Task to complete >> Copy each of the records exactly; leave nothing out.

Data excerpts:
--*--
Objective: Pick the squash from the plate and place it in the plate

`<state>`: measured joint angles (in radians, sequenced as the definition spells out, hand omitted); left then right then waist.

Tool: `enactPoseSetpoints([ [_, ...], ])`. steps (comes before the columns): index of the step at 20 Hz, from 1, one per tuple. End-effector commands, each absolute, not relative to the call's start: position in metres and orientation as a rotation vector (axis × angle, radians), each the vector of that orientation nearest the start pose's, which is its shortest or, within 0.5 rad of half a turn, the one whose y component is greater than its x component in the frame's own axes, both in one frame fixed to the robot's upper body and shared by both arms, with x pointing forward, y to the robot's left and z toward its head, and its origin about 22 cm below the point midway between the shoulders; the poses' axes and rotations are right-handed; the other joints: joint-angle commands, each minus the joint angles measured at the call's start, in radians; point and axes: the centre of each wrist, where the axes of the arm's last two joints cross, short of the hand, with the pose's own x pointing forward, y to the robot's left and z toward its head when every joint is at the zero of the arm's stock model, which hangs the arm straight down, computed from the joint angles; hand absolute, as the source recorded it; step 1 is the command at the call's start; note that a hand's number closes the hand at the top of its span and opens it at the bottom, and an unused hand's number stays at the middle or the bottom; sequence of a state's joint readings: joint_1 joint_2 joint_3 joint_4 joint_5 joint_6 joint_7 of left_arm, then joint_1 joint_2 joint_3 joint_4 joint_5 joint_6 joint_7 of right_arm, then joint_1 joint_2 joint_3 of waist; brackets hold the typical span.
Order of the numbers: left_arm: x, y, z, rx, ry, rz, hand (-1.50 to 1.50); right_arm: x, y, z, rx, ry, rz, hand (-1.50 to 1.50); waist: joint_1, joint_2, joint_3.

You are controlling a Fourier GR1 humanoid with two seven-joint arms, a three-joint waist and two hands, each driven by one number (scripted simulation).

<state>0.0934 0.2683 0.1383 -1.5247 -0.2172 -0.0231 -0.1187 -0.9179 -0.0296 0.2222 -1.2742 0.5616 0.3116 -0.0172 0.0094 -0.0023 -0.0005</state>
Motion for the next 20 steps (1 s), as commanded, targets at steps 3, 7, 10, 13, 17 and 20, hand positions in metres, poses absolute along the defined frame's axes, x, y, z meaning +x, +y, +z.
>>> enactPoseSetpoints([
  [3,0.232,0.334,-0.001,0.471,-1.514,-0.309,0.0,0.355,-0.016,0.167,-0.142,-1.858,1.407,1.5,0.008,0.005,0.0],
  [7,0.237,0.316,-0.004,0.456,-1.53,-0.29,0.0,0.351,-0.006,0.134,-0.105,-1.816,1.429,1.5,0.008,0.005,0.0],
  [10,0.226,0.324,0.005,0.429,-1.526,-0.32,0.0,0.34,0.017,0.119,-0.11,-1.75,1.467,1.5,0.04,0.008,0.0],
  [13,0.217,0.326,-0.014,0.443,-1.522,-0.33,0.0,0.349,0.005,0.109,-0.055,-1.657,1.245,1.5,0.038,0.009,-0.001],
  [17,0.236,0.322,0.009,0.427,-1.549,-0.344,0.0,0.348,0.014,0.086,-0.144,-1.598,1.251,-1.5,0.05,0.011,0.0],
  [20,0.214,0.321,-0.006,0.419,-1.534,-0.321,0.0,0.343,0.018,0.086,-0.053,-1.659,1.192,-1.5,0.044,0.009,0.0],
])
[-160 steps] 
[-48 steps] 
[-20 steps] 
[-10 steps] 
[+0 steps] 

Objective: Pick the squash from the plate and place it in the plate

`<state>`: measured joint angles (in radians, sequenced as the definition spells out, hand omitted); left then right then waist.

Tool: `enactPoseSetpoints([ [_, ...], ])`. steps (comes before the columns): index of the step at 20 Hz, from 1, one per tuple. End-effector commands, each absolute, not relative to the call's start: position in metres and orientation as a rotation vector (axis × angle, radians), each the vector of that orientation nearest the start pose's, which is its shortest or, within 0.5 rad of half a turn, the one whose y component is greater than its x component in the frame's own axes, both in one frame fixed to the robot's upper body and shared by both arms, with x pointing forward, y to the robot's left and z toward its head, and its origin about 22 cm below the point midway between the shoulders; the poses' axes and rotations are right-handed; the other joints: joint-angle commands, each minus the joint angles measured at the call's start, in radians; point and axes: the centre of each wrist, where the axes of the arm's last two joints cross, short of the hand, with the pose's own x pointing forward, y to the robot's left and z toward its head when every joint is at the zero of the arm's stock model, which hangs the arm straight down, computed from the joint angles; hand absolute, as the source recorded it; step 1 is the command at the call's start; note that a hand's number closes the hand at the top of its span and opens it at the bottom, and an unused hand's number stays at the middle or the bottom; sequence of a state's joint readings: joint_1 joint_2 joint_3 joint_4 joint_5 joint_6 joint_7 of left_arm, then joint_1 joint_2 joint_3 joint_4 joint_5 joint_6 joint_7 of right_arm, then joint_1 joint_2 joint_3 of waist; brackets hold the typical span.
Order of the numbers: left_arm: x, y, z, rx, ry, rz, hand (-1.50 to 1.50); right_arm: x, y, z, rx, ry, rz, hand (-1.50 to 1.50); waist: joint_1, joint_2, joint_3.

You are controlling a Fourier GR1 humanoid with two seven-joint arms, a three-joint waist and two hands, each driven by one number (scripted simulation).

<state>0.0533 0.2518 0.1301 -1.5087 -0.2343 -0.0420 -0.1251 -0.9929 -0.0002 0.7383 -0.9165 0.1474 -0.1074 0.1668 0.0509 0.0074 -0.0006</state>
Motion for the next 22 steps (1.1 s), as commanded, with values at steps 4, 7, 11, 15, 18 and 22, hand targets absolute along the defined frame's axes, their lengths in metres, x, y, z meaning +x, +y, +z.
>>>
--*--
Answer for the task >>
Objective: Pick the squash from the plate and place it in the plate

`<state>`: measured joint angles (in radians, sequenced as the definition spells out, hand omitted); left then right then waist.

Tool: `enactPoseSetpoints([ [_, ...], ])`. steps (comes before the columns): index of the step at 20 Hz, from 1, one per tuple. End-effector commands, each absolute, not relative to the call's start: position in metres and orientation as a rotation vector (axis × angle, radians), each the vector of that orientation nearest the start pose's, which is its shortest or, within 0.5 rad of half a turn, the one whose y component is greater than its x component in the frame's own axes, both in one frame fixed to the robot's upper body and shared by both arms, with x pointing forward, y to the robot's left and z toward its head, and its origin about 22 cm below the point midway between the shoulders; the poses' axes and rotations are right-handed; the other joints: joint-angle commands, each minus the joint angles measured at the call's start, in radians; point and axes: the centre of each wrist, where the axes of the arm's last two joints cross, short of the hand, with the pose's own x pointing forward, y to the robot's left and z toward its head when every joint is at the zero of the arm's stock model, which hangs the arm straight down, computed from the joint angles; hand absolute, as the source recorded it; step 1 is the command at the call's start; note that a hand's number closes the hand at the top of its span and opens it at the bottom, and an unused hand's number stays at the middle or the bottom; sequence of a state's joint readings: joint_1 joint_2 joint_3 joint_4 joint_5 joint_6 joint_7 of left_arm, then joint_1 joint_2 joint_3 joint_4 joint_5 joint_6 joint_7 of right_arm, then joint_1 joint_2 joint_3 of waist; brackets hold the typical span.
Order of the numbers: left_arm: x, y, z, rx, ry, rz, hand (-1.50 to 1.50); right_arm: x, y, z, rx, ry, rz, hand (-1.50 to 1.50); waist: joint_1, joint_2, joint_3.

You are controlling a Fourier GR1 humanoid with two seven-joint arms, a three-joint waist and two hands, each driven by one number (scripted simulation).

<state>0.0934 0.2683 0.1383 -1.5247 -0.2172 -0.0231 -0.1187 -0.9179 -0.0296 0.2222 -1.2742 0.5616 0.3116 -0.0172 0.0094 -0.0023 -0.0005</state>
Motion for the next 20 steps (1 s), as commanded, targets at steps 3, 7, 10, 13, 17 and 20, hand positions in metres, poses absolute along the defined frame's axes, x, y, z meaning +x, +y, +z.
>>> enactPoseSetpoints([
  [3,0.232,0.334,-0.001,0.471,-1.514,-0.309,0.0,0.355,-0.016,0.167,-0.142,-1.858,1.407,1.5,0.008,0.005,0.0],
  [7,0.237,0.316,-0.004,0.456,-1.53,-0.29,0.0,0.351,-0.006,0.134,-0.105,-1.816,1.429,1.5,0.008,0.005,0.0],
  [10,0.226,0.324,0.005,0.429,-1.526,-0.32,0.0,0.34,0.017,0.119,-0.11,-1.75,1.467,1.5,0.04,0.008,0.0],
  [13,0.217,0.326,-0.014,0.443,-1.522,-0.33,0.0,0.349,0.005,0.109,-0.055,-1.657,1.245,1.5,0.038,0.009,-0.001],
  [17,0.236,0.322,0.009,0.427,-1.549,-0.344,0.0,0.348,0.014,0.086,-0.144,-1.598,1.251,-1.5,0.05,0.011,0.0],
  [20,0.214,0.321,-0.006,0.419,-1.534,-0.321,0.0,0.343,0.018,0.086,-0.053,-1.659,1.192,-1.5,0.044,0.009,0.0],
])
[-160 steps] 
[-48 steps] 
[-20 steps] 
[-10 steps] 
[+0 steps] 

Objective: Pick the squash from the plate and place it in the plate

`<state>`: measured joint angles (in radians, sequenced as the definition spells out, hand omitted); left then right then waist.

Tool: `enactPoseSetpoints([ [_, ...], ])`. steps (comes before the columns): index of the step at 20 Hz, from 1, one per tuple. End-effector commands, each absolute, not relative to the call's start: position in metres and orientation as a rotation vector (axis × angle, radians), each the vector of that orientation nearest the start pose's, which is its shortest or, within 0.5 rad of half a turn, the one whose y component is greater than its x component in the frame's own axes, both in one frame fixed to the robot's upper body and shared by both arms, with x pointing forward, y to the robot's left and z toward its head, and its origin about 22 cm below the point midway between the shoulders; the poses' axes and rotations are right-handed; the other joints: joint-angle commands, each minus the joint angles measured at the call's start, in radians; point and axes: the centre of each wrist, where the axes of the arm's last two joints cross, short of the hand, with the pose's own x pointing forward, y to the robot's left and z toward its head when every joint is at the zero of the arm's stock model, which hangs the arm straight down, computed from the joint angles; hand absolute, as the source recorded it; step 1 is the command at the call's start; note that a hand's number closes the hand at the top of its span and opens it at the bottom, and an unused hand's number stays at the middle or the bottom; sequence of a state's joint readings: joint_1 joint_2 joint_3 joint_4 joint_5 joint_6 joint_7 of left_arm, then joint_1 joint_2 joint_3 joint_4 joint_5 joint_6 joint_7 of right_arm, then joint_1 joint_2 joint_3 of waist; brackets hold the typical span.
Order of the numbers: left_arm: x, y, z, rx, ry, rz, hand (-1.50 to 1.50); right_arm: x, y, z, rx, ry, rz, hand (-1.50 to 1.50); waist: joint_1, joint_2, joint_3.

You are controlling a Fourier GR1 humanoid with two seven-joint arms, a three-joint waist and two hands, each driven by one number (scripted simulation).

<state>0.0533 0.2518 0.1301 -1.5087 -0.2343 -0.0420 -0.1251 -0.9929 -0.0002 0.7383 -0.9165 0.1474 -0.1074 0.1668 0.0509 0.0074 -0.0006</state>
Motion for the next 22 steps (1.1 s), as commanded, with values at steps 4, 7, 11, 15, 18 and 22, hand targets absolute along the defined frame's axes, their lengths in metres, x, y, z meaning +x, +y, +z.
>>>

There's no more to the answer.